** THE DATA follows **

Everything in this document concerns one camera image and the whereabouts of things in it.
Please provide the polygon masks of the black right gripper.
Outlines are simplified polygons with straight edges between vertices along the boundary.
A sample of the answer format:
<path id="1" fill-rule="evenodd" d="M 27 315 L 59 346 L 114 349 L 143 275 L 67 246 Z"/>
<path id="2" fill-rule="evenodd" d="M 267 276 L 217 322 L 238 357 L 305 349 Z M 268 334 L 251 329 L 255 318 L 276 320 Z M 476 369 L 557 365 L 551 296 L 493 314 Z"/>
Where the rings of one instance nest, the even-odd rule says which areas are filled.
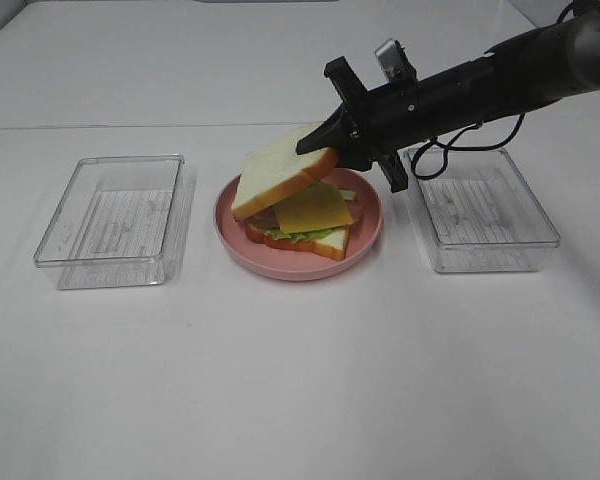
<path id="1" fill-rule="evenodd" d="M 367 171 L 376 163 L 393 193 L 405 190 L 408 174 L 398 151 L 406 145 L 407 121 L 416 113 L 417 82 L 387 82 L 368 90 L 344 57 L 330 61 L 324 75 L 342 103 L 297 142 L 296 153 L 333 148 L 339 154 L 339 167 Z"/>

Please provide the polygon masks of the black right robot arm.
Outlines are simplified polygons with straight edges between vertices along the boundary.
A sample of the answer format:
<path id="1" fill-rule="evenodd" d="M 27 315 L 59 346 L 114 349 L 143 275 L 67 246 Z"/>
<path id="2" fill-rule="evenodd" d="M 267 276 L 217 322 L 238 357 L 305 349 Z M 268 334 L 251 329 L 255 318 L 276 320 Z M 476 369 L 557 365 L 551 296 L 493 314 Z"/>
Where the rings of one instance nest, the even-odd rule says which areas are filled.
<path id="1" fill-rule="evenodd" d="M 399 150 L 473 124 L 531 112 L 565 97 L 600 90 L 600 1 L 576 1 L 573 18 L 536 28 L 446 71 L 419 79 L 403 46 L 375 52 L 387 79 L 367 89 L 346 59 L 324 70 L 342 103 L 298 141 L 305 154 L 335 149 L 338 165 L 378 163 L 392 191 L 408 187 Z"/>

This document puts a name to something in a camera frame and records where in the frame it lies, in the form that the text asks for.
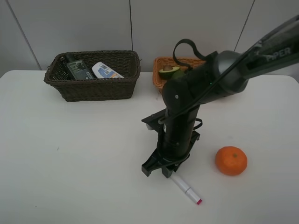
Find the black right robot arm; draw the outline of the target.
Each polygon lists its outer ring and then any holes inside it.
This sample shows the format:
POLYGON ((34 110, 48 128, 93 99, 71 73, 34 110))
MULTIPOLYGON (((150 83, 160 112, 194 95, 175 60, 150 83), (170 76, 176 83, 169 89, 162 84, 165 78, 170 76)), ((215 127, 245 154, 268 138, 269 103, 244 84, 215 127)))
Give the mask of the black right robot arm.
POLYGON ((146 176, 160 169, 171 177, 189 158, 199 139, 196 121, 201 105, 244 91, 251 78, 298 63, 299 18, 289 19, 241 54, 227 50, 204 56, 192 40, 181 43, 190 45, 204 63, 196 68, 187 65, 182 77, 167 81, 162 89, 166 108, 143 119, 158 133, 156 149, 142 164, 146 176))

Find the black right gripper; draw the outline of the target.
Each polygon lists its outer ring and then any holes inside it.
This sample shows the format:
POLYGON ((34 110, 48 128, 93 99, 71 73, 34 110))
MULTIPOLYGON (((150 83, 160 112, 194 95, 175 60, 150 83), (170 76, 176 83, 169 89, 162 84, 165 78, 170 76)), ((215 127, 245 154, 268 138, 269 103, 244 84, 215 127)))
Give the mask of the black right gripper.
POLYGON ((172 114, 173 112, 166 108, 142 119, 148 129, 158 134, 156 149, 142 164, 142 172, 147 177, 152 171, 163 167, 162 174, 170 178, 189 158, 195 141, 199 140, 200 134, 196 129, 200 128, 201 124, 194 125, 201 121, 197 118, 198 108, 166 121, 172 114))

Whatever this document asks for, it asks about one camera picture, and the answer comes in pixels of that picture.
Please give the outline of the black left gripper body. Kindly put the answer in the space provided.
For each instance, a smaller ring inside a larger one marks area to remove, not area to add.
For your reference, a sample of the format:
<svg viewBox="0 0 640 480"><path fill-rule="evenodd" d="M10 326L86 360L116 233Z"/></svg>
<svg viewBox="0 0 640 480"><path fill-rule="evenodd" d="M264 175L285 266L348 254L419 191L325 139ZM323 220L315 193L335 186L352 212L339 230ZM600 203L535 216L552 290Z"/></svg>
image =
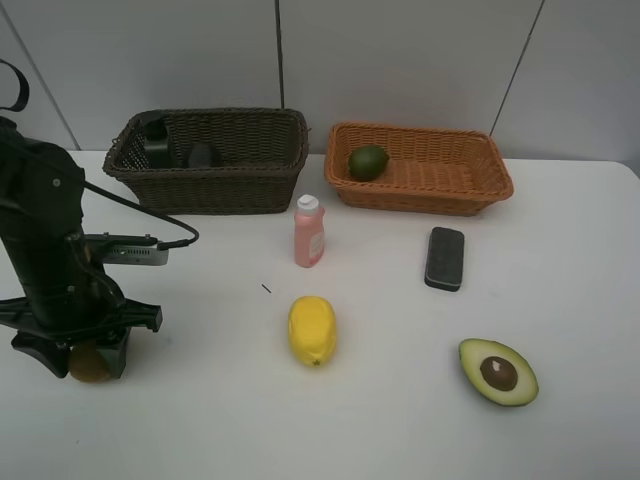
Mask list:
<svg viewBox="0 0 640 480"><path fill-rule="evenodd" d="M158 305L127 299L104 269L18 268L24 295L1 302L1 324L15 331L15 350L68 350L134 327L157 332Z"/></svg>

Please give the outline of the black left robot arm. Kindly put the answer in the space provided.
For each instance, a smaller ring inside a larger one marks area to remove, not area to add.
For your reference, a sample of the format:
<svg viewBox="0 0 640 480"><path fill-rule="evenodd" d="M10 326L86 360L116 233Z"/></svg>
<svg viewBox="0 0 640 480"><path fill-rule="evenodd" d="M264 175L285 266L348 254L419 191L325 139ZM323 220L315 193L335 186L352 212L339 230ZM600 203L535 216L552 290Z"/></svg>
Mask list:
<svg viewBox="0 0 640 480"><path fill-rule="evenodd" d="M1 120L1 242L24 291L2 301L1 323L56 377L93 383L123 374L132 328L162 323L159 306L126 298L104 266L162 266L168 254L150 235L85 234L84 179L65 150Z"/></svg>

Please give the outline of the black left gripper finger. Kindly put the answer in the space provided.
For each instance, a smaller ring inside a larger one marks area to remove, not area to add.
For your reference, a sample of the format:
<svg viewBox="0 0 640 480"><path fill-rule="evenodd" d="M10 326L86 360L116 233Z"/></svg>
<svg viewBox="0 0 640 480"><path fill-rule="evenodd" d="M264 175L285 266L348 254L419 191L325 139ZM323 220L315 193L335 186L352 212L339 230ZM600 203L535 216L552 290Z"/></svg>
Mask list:
<svg viewBox="0 0 640 480"><path fill-rule="evenodd" d="M30 333L18 332L11 346L40 362L57 378L65 378L69 372L70 347L65 342L44 339Z"/></svg>
<svg viewBox="0 0 640 480"><path fill-rule="evenodd" d="M108 332L95 341L96 351L105 360L110 376L119 379L125 368L131 328Z"/></svg>

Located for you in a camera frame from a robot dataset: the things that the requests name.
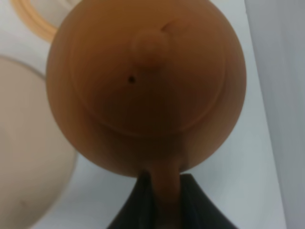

** End of THE DATA **

• ABOUT THIS TASK
Give back each entry exactly as it appears, with no pictures.

• SOLUTION FOR THIS PROBLEM
Everything in this document concerns one camera image and the whereabouts of things in it.
Please provide the polygon masks of the black right gripper.
Outlines are simplified polygons with straight edges between vertices along the boundary.
A sample of the answer format:
<path id="1" fill-rule="evenodd" d="M 27 315 L 59 346 L 114 349 L 143 275 L 67 246 Z"/>
<path id="2" fill-rule="evenodd" d="M 267 276 L 217 322 L 238 357 L 305 349 Z M 268 334 L 251 329 L 255 318 L 276 320 Z M 476 369 L 557 365 L 551 296 L 493 314 Z"/>
Where the rings of one instance nest, the even-odd rule says which areas are filled.
<path id="1" fill-rule="evenodd" d="M 367 171 L 376 163 L 393 193 L 405 190 L 408 174 L 398 151 L 406 145 L 407 121 L 416 113 L 417 82 L 387 82 L 368 90 L 344 57 L 330 61 L 324 75 L 342 103 L 297 142 L 296 153 L 333 148 L 339 154 L 339 167 Z"/>

Please provide the polygon masks of the black right robot arm.
Outlines are simplified polygons with straight edges between vertices along the boundary.
A sample of the answer format:
<path id="1" fill-rule="evenodd" d="M 27 315 L 59 346 L 114 349 L 143 275 L 67 246 Z"/>
<path id="2" fill-rule="evenodd" d="M 267 276 L 217 322 L 238 357 L 305 349 Z M 268 334 L 251 329 L 255 318 L 276 320 Z M 476 369 L 557 365 L 551 296 L 493 314 Z"/>
Where the rings of one instance nest, the even-odd rule says which areas are filled.
<path id="1" fill-rule="evenodd" d="M 399 150 L 473 124 L 531 112 L 565 97 L 600 90 L 600 1 L 576 1 L 573 18 L 536 28 L 446 71 L 419 79 L 403 46 L 375 52 L 387 79 L 367 89 L 346 59 L 324 70 L 342 103 L 298 141 L 305 154 L 335 149 L 338 165 L 378 163 L 392 191 L 408 187 Z"/>

This document puts a name to something in a camera frame and records where in the frame it lies, in the form that the text asks for.
Find the black right robot arm; draw the outline of the target.
Each polygon lists its outer ring and then any holes inside it.
This sample shows the format:
POLYGON ((34 110, 48 128, 93 99, 71 73, 34 110))
MULTIPOLYGON (((150 83, 160 112, 194 95, 175 60, 150 83), (170 76, 176 83, 169 89, 162 84, 165 78, 170 76)), ((215 127, 245 154, 268 138, 269 103, 244 84, 215 127)))
Give the mask of the black right robot arm.
POLYGON ((146 176, 160 169, 171 177, 189 158, 199 139, 196 121, 201 105, 244 91, 251 78, 298 63, 299 18, 289 19, 241 54, 227 50, 204 56, 192 40, 181 43, 190 45, 204 63, 196 68, 187 65, 182 77, 167 81, 162 89, 166 108, 143 119, 158 133, 156 149, 142 164, 146 176))

Find the black right gripper; draw the outline of the target.
Each polygon lists its outer ring and then any holes inside it.
This sample shows the format:
POLYGON ((34 110, 48 128, 93 99, 71 73, 34 110))
MULTIPOLYGON (((150 83, 160 112, 194 95, 175 60, 150 83), (170 76, 176 83, 169 89, 162 84, 165 78, 170 76)), ((215 127, 245 154, 268 138, 269 103, 244 84, 215 127)))
Give the mask of the black right gripper.
POLYGON ((172 114, 173 112, 166 108, 142 119, 148 129, 158 134, 156 149, 142 164, 142 172, 147 177, 152 171, 163 167, 162 174, 170 178, 189 158, 195 141, 199 140, 200 134, 196 129, 200 128, 201 124, 194 125, 201 121, 197 118, 198 108, 166 121, 172 114))

Whatever this document asks for, it asks about one camera picture, and the answer comes in pixels of that picture.
Please give the outline of the black left gripper body. Kindly put the answer in the space provided.
For each instance, a smaller ring inside a larger one marks area to remove, not area to add.
For your reference, a sample of the format:
<svg viewBox="0 0 640 480"><path fill-rule="evenodd" d="M10 326L86 360L116 233Z"/></svg>
<svg viewBox="0 0 640 480"><path fill-rule="evenodd" d="M264 175L285 266L348 254L419 191L325 139ZM323 220L315 193L335 186L352 212L339 230ZM600 203L535 216L552 290Z"/></svg>
image =
Mask list:
<svg viewBox="0 0 640 480"><path fill-rule="evenodd" d="M158 305L127 299L104 269L18 268L24 295L1 302L1 324L15 331L15 350L68 350L134 327L157 332Z"/></svg>

Please give the outline of the black left robot arm. Kindly put the answer in the space provided.
For each instance, a smaller ring inside a larger one marks area to remove, not area to add.
For your reference, a sample of the format:
<svg viewBox="0 0 640 480"><path fill-rule="evenodd" d="M10 326L86 360L116 233Z"/></svg>
<svg viewBox="0 0 640 480"><path fill-rule="evenodd" d="M264 175L285 266L348 254L419 191L325 139ZM323 220L315 193L335 186L352 212L339 230ZM600 203L535 216L552 290Z"/></svg>
Mask list:
<svg viewBox="0 0 640 480"><path fill-rule="evenodd" d="M1 120L1 242L24 291L2 301L1 323L56 377L93 383L123 374L132 328L162 323L159 306L126 298L104 266L162 266L168 254L150 235L85 234L84 179L65 150Z"/></svg>

Please give the outline of the black left gripper finger. Kindly put the answer in the space provided.
For each instance, a smaller ring inside a larger one marks area to remove, not area to add.
For your reference, a sample of the format:
<svg viewBox="0 0 640 480"><path fill-rule="evenodd" d="M10 326L86 360L116 233Z"/></svg>
<svg viewBox="0 0 640 480"><path fill-rule="evenodd" d="M264 175L285 266L348 254L419 191L325 139ZM323 220L315 193L335 186L352 212L339 230ZM600 203L535 216L552 290Z"/></svg>
Mask list:
<svg viewBox="0 0 640 480"><path fill-rule="evenodd" d="M30 333L18 332L11 346L40 362L57 378L65 378L69 372L70 347L65 342L44 339Z"/></svg>
<svg viewBox="0 0 640 480"><path fill-rule="evenodd" d="M108 332L95 341L96 351L105 360L110 376L119 379L125 368L131 328Z"/></svg>

Located for you in a camera frame from a robot dataset: the things that the requests name.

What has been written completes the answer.